Inside Quantum Technology

Northwestern University Researchers Develop New Tool for Analyzing Large Quantum Superconducting Circuits

(HPC.Wire)
Northwestern University researchers have developed and tested a theoretical tool for analyzing large superconducting circuits. These circuits use superconducting quantum bits, or qubits, the smallest units of a quantum computer, to store information.
Circuit size is important since protection from detrimental noise tends to come at the cost of increased circuit complexity. Currently there are few tools that tackle the modeling of large circuits, making the Northwestern method an important contribution to the research community.

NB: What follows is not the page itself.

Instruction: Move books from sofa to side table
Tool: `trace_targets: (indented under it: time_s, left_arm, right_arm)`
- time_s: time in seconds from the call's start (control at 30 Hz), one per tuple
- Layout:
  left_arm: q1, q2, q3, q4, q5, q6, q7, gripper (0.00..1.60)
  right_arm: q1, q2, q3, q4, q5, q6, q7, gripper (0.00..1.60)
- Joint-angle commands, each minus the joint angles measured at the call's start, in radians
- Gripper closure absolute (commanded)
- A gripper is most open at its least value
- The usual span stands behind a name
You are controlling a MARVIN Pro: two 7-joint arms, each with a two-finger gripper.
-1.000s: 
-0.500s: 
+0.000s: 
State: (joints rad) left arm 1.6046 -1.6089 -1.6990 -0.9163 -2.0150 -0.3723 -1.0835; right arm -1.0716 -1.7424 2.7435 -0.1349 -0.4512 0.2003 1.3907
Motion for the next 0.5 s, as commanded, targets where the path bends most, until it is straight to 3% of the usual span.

“Our framework is inspired by methods originally developed for the study of electrons in crystals and allows us to obtain quantitative predictions for circuits that were previously hard or impossible to access,” said Daniel Weiss, corresponding and first author of the paper. He is a fourth-year graduate student in the research group of Jens Koch, an expert in superconducting qubits.
Koch, an associate professor of physics and astronomy in Weinberg College of Arts and Sciences, is a member of the Superconducting Quantum Materials and Systems Center (SQMS) and the Co-design Center for Quantum Advantage (C2QA). Both national centers were established last year by the U.S. Department of Energy (DOE). SQMS is focused on building and deploying a beyond-state-of-the-art quantum computer based on superconducting technologies. C2QA is building the fundamental tools necessary to create scalable, distributed and fault-tolerant quantum computer systems.
We are excited to contribute to the missions pursued by these two DOE centers and to add to Northwestern’s visibility in the field of quantum information science,” Koch said.
In their study, the Northwestern researchers illustrate the use of their theoretical tool by extracting from a protected circuit quantitative information that was unobtainable using standard techniques.